The Labour Party said today that the decision by the Constitutional Appeals Court which upheld the decision of a lower court on compensation to the parents of letter bomb victim Karin Grech placed a burden of responsibility on the government.

The party said that the court had confirmed that the letter bomb which killed Karin Grech in December 1977 was a consequence of the service which her father, Edwin Grech, had been giving the government of the time during the doctors' strike.

(The government in its appeal said it was not contesting the compensation amount, but it was contesting the link made by the court between the letter bomb attack and the doctors' strike. In its judgement today, the court said that the fact that the government had already paid out the compensation ordered by the first court inferred that it agreed both with the amount and the reasoning of the court.)

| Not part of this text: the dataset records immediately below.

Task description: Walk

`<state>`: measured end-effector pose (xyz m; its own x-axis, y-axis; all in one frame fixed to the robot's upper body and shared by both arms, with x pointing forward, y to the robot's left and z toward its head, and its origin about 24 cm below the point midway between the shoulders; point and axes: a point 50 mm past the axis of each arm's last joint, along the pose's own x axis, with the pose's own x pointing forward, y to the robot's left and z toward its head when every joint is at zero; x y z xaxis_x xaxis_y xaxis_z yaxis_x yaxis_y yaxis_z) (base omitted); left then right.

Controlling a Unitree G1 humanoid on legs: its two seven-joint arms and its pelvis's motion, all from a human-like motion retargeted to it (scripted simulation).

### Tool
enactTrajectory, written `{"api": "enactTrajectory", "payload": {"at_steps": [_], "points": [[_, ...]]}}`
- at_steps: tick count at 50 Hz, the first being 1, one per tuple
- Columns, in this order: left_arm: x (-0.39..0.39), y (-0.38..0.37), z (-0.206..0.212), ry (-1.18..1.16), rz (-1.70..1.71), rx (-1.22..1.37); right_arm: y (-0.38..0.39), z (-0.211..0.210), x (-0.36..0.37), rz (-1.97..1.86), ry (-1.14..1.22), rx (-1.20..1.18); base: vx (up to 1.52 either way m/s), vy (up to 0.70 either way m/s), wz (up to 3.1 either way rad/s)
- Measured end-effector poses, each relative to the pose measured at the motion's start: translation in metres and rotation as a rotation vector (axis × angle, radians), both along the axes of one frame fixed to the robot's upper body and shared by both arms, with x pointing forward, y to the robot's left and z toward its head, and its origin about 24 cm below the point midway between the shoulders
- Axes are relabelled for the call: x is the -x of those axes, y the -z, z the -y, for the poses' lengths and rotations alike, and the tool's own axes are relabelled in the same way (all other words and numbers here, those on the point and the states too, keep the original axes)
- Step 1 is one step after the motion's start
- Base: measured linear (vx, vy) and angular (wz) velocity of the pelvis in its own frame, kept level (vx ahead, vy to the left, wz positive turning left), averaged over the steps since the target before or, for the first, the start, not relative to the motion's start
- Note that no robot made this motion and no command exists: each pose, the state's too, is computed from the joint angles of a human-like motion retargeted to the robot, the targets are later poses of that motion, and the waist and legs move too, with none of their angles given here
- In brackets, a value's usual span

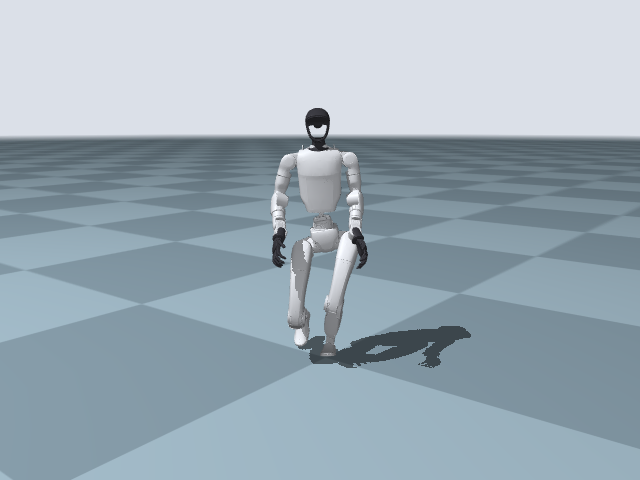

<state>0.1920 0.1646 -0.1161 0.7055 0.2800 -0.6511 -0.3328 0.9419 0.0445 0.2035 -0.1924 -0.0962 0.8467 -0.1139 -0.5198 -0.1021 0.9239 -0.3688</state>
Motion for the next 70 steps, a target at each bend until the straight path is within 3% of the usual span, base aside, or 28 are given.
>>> {"api": "enactTrajectory", "payload": {"at_steps": [8, 15, 19, 27, 33, 37, 40, 45, 53, 60, 64, 70], "points": [[-0.134, -0.129, 0.014, 0.069, 0.558, -0.011, 0.051, 0.053, 0.120, -0.451, 0.124, 0.114, 0.01, -0.01, -0.20], [-0.146, -0.157, 0.021, 0.107, 0.685, 0.005, 0.056, 0.070, 0.174, -0.591, 0.229, 0.116, 0.00, -0.06, -0.35], [-0.112, -0.099, 0.026, 0.124, 0.466, 0.037, 0.054, 0.060, 0.137, -0.482, 0.224, 0.082, 0.02, -0.06, -0.74], [0.037, 0.030, 0.019, 0.190, -0.206, 0.054, -0.029, 0.027, -0.034, 0.138, 0.135, 0.019, 0.00, -0.01, -0.22], [0.141, 0.056, -0.012, 0.035, -0.471, 0.102, -0.121, 0.009, -0.101, 0.538, 0.082, -0.075, 0.01, 0.00, -0.03], [0.167, 0.056, -0.024, -0.051, -0.516, 0.093, -0.127, 0.001, -0.101, 0.574, 0.062, -0.103, 0.00, 0.00, 0.00], [0.150, 0.053, -0.027, -0.093, -0.467, 0.060, -0.097, -0.005, -0.083, 0.464, 0.052, -0.103, 0.00, 0.00, 0.00], [0.055, 0.029, -0.013, -0.068, -0.196, 0.011, -0.027, -0.003, -0.029, 0.152, 0.038, -0.031, 0.00, 0.01, 0.04], [-0.113, -0.101, 0.011, 0.046, 0.462, 0.014, 0.043, 0.052, 0.099, -0.352, 0.142, 0.109, 0.00, -0.01, -0.09], [-0.150, -0.171, 0.021, 0.147, 0.747, -0.011, 0.049, 0.080, 0.170, -0.544, 0.227, 0.150, 0.00, -0.06, -0.35], [-0.130, -0.134, 0.023, 0.174, 0.613, 0.005, 0.049, 0.074, 0.156, -0.501, 0.226, 0.128, 0.02, -0.07, -0.75], [-0.054, -0.031, 0.033, 0.260, 0.140, 0.029, 0.015, 0.044, 0.029, -0.134, 0.125, 0.088, -0.02, -0.04, -0.21]]}}
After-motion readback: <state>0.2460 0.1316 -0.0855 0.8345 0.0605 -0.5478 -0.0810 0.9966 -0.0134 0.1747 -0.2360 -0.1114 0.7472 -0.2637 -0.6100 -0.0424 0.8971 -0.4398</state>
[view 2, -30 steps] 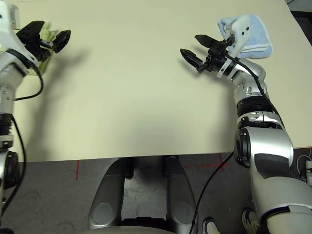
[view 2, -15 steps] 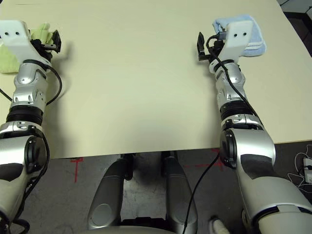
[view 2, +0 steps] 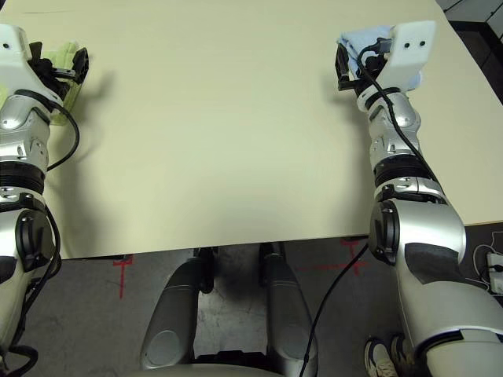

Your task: Fold the towel and set it aside.

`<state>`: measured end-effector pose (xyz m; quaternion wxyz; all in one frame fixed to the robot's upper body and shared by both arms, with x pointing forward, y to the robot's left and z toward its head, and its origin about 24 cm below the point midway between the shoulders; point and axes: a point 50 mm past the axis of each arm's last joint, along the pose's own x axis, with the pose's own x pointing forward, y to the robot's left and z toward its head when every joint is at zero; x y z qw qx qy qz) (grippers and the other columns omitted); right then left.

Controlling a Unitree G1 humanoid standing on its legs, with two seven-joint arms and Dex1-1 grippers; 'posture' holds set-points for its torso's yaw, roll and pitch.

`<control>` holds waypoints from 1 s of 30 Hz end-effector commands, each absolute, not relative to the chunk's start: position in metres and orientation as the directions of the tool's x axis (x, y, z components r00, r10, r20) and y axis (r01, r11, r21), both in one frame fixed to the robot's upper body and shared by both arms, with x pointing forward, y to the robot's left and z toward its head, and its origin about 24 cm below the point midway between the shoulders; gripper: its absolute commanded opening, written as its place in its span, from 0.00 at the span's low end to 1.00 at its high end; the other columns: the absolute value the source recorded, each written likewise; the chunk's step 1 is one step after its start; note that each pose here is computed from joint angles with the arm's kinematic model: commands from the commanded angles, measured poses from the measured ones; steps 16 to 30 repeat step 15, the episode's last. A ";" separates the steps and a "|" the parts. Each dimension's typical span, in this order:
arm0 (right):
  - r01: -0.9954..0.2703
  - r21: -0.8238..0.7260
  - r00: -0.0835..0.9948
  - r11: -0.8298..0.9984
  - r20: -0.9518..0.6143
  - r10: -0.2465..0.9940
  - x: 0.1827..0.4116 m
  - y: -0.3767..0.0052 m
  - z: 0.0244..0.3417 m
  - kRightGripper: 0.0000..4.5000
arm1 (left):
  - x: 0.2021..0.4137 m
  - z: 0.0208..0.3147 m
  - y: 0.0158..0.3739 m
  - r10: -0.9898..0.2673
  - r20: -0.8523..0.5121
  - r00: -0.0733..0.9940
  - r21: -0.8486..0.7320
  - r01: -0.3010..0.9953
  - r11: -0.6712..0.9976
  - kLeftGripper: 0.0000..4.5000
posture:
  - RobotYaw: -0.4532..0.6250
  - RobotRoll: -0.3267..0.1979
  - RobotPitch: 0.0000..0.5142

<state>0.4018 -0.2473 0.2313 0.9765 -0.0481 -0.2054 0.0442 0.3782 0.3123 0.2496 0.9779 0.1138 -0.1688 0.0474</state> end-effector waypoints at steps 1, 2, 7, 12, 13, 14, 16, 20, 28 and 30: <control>-0.061 -0.091 0.921 0.994 0.378 0.091 0.401 -0.254 0.228 1.00 | 0.374 0.245 0.321 0.108 0.343 0.933 0.176 -0.177 0.968 1.00 | 0.36 0.62 0.60; -0.058 -0.087 0.923 0.994 0.375 0.087 0.401 -0.254 0.227 1.00 | 0.374 0.244 0.321 0.117 0.345 0.931 0.177 -0.187 0.966 1.00 | 0.37 0.62 0.61; -0.052 -0.080 0.927 0.995 0.367 0.078 0.402 -0.253 0.224 1.00 | 0.374 0.243 0.319 0.159 0.377 0.913 0.165 -0.235 0.958 1.00 | 0.37 0.62 0.61; -0.005 -0.078 0.927 0.997 0.374 0.034 0.400 -0.258 0.223 1.00 | 0.373 0.239 0.321 0.187 0.376 0.908 0.158 -0.261 0.952 1.00 | 0.36 0.62 0.61; -0.005 -0.078 0.927 0.997 0.374 0.034 0.400 -0.258 0.223 1.00 | 0.372 0.238 0.322 0.187 0.371 0.910 0.166 -0.263 0.951 1.00 | 0.36 0.62 0.61; -0.007 -0.079 0.927 0.997 0.374 0.036 0.400 -0.258 0.223 1.00 | 0.372 0.236 0.323 0.188 0.366 0.911 0.168 -0.264 0.950 1.00 | 0.36 0.62 0.61; -0.008 -0.080 0.926 0.997 0.376 0.038 0.400 -0.257 0.223 1.00 | 0.371 0.236 0.325 0.188 0.363 0.913 0.169 -0.263 0.950 1.00 | 0.37 0.62 0.60; -0.008 -0.080 0.926 0.997 0.376 0.038 0.400 -0.257 0.223 1.00 | 0.371 0.236 0.325 0.188 0.363 0.913 0.169 -0.263 0.950 1.00 | 0.37 0.62 0.60; -0.008 -0.080 0.926 0.997 0.376 0.038 0.400 -0.257 0.223 1.00 | 0.371 0.236 0.325 0.188 0.363 0.913 0.169 -0.263 0.950 1.00 | 0.37 0.62 0.60; -0.008 -0.080 0.926 0.997 0.376 0.038 0.400 -0.257 0.223 1.00 | 0.371 0.236 0.325 0.188 0.363 0.913 0.169 -0.263 0.950 1.00 | 0.37 0.62 0.60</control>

The Labour Party recalled that it had been shocked when the government announced it would appeal the lower court's decision. It had described the government's decision as insensitive and offensive to all people of good will. It also reopened old wounds for the Grech family.

The constitutional court today showed that the government was wrong to deny that the Karin Grech tragedy was linked to the service given by Prof Grech, the PL said.

In having filed the appeal, the government had closed the door to all those who, over the years, had sought unity among the Maltese. The prime minister and his Cabinet now had to shoulder responsibility for their insensitivity, the party said.